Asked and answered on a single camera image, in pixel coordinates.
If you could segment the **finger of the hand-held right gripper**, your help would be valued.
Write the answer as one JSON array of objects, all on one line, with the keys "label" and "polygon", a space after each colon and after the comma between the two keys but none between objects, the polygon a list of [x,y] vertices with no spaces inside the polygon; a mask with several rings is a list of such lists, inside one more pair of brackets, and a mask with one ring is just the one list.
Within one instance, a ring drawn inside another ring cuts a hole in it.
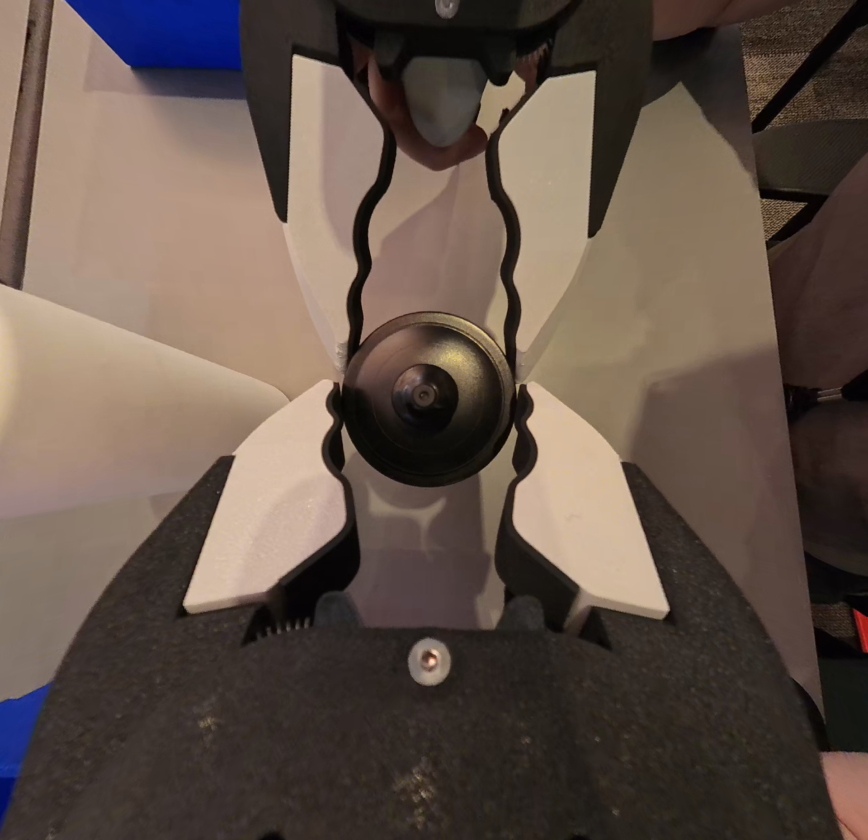
[{"label": "finger of the hand-held right gripper", "polygon": [[525,382],[548,347],[588,254],[596,72],[545,80],[511,111],[486,153],[502,214],[505,350]]},{"label": "finger of the hand-held right gripper", "polygon": [[347,297],[359,272],[353,227],[374,186],[384,130],[338,66],[292,57],[284,235],[311,321],[337,372],[348,363]]}]

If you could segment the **black bottle lid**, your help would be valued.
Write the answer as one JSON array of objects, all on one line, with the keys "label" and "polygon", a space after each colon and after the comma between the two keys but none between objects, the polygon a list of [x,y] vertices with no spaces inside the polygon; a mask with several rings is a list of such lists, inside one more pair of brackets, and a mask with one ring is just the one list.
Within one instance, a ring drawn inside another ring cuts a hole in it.
[{"label": "black bottle lid", "polygon": [[344,373],[344,425],[380,474],[443,487],[484,469],[509,436],[515,380],[497,342],[443,312],[394,318]]}]

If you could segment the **white plastic bottle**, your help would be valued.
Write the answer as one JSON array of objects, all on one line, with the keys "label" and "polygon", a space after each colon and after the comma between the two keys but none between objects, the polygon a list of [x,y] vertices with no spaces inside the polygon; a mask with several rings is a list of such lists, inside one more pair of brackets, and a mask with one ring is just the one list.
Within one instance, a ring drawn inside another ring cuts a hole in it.
[{"label": "white plastic bottle", "polygon": [[1,288],[1,515],[185,491],[288,404],[273,386]]}]

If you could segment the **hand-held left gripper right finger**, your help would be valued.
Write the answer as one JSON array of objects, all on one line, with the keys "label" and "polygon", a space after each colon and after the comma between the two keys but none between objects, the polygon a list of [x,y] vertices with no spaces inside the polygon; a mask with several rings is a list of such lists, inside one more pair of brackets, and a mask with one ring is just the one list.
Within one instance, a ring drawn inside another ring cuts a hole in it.
[{"label": "hand-held left gripper right finger", "polygon": [[540,384],[521,386],[515,478],[495,543],[495,570],[545,619],[594,609],[664,619],[670,608],[627,484],[605,438]]}]

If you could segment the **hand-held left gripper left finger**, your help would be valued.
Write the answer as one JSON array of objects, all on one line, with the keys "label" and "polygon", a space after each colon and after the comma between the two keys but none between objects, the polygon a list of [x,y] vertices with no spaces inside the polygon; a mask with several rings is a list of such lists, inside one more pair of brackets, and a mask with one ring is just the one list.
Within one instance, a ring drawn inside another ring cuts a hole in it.
[{"label": "hand-held left gripper left finger", "polygon": [[353,490],[343,475],[340,386],[321,381],[241,443],[215,509],[184,610],[197,614],[286,596],[306,617],[358,572]]}]

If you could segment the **person's left forearm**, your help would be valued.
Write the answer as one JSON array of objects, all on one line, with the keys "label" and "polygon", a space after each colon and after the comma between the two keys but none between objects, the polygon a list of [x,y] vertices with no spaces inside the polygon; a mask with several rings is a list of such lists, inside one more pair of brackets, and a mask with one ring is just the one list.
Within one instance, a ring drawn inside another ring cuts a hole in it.
[{"label": "person's left forearm", "polygon": [[867,754],[821,755],[830,802],[844,839],[867,839]]}]

..........

• DIRECTIONS
Transcribe, please, every line from the first line of the listing above through the line with "If you could segment the **finger". Keep both ends and nothing else.

• TASK SOLUTION
Asked and answered on a single camera image, in pixel coordinates.
If you could segment the **finger of the hand-held right gripper**, your help would be valued.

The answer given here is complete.